Still, Kantar’s numbers don’t take into account that you don’t necessarily need to visit Target’s website to get Target coupons. Target’s Cartwheel percent-off offers are available via an app or on the service’s own distinct website. And Target also offers mobile coupons that are sent straight to your smartphone. So Target’s savings opportunities that aren’t available on its website may account for some of its “digital coupon event” decline in the Kantar survey.

But consider Walmart. It has no printable store coupons, no load-to-card digital coupons and few exclusive coupons to offer on its website at all. Yet “digital coupon events” on Walmart.com rose by 18% last year.

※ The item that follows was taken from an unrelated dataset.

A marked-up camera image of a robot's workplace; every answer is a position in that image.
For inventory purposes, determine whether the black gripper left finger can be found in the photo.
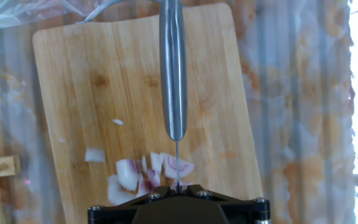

“Digital coupons distributed on a retailer’s website provide relevant incentives to shoppers who are likely planning a trip to that retailer,” Kantar executive Dan Kitrell said in announcing the report. So if you’re browsing the grocery selection at Walmart.com, you might as well print some coupons while you’re there – even though they’re the same ones offered at Coupons.com.

Of course, as a Coupons.com affiliate, Walmart gets a fee for every coupon that’s printed from Walmart.com – and then it gets reimbursement, plus a handling fee, for each coupon that’s redeemed in its stores. So offering printable coupons on its website is not only a convenience for customers, but a money-maker for Walmart.

Its cashiers may have a reputation for not being the best at handling coupons. But when it comes to profiting from your efforts to save, Walmart may actually have this couponing thing all figured out.